Robert Rauschenberg, ‘Two Reasons Birds Sing’, 1979, Caviar20

We love the softness and subtlety of this fantastic Rauschenberg screenprint with fabric collage.

This example from the famed "Suite of Nine Prints" portfolio demonstrates a shift of focus from Rauschenberg. This disparate elements that make up the composition are not immediately apparent or iconic. Their affect is more about shape or form rather than immediate symbolism - there is no JFK American eagle or spaceship here.

Instead we have poetic and mysterious elements including a deep-sea diver, the arm of a record player and sunken treasure or ship's figurehead.

"Two Reasons Birds Sing" is a lovely example of one of the most fascinating and original American artists of the 20th century.

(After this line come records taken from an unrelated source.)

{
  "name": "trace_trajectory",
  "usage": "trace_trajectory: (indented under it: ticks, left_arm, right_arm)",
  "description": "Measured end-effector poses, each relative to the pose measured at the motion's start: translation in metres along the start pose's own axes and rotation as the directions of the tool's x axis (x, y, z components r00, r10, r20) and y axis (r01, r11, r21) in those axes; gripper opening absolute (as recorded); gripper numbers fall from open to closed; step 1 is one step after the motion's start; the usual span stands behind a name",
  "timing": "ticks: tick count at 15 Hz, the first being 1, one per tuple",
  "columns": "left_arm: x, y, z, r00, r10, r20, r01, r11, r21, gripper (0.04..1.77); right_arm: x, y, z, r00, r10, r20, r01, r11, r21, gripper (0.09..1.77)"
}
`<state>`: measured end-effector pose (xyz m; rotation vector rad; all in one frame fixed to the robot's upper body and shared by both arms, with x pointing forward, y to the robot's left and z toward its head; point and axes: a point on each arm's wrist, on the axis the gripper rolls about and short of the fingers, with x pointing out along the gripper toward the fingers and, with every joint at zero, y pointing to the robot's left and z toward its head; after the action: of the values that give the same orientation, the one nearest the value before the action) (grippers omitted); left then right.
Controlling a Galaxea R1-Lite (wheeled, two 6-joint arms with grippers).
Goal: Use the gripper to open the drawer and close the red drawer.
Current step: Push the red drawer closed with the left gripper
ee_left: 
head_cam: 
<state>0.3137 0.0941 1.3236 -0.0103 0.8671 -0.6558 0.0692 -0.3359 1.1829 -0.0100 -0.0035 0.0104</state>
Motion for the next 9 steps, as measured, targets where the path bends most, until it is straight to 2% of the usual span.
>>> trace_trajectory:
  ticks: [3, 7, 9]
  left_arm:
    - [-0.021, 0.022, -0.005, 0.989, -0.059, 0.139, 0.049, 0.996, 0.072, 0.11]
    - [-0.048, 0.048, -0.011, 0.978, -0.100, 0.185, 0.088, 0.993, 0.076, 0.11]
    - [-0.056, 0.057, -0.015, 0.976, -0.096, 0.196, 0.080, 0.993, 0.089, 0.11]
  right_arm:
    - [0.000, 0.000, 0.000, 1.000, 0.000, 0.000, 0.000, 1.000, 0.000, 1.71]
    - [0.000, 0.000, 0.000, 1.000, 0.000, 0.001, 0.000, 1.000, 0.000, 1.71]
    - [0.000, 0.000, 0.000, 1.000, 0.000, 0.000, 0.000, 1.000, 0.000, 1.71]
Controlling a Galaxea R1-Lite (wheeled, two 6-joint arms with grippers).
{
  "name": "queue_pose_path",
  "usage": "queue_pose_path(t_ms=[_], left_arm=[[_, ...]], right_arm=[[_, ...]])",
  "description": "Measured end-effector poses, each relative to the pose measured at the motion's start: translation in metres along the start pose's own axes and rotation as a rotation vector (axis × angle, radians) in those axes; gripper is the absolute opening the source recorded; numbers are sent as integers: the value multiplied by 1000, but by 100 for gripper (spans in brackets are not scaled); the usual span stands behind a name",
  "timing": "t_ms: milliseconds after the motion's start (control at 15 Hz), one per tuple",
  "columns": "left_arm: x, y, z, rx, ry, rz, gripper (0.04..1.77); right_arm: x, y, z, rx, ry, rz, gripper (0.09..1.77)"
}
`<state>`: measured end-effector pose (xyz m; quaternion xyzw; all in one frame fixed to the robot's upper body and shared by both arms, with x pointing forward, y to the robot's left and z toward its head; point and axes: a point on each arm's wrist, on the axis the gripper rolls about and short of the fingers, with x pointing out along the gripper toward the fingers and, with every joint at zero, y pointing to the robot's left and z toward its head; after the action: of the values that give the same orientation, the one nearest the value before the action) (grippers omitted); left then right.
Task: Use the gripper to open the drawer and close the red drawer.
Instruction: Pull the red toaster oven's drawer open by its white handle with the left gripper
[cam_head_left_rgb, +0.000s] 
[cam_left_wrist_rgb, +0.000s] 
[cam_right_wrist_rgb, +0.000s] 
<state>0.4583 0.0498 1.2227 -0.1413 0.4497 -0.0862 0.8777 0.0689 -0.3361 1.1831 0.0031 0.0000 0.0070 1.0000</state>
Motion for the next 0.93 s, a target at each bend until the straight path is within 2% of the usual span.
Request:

Signature: Signed, dated 79 and numbered by the artist.

About Robert Rauschenberg

Robert Rauschenberg’s enthusiasm for popular culture and, with his contemporary Jasper Johns, his rejection of the angst and seriousness of the Abstract Expressionists led him to search for a new way of painting. A prolific innovator of techniques and mediums, he used unconventional art materials ranging from dirt and house paint to umbrellas and car tires. In the early 1950s, Rauschenberg was already gaining a reputation as the art world’s enfant terrible with works such as Erased de Kooning Drawing (1953), for which he requested a drawing (as well as permission) from Willem de Kooning, and proceeded to rub away the image until only ghostly marks remained on the paper. By 1954, Rauschenberg completed his first three-dimensional collage paintings—he called them Combines—in which he incorporated discarded materials and mundane objects to explore the intersection of art and life. “I think a picture is more like the real world when it’s made out of the real world,” he said. In 1964 he became the first American to win the International Grand Prize in Painting at the Venice Biennale. The 1/4 Mile or Two Furlong Piece (1981–98), a cumulative artwork, embodies his spirit of eclecticism, comprising a retrospective overview of his many discrete periods, including painting, fabric collage, sculptural components made from cardboard and scrap metal, as well as a variety of image transfer and printing methods.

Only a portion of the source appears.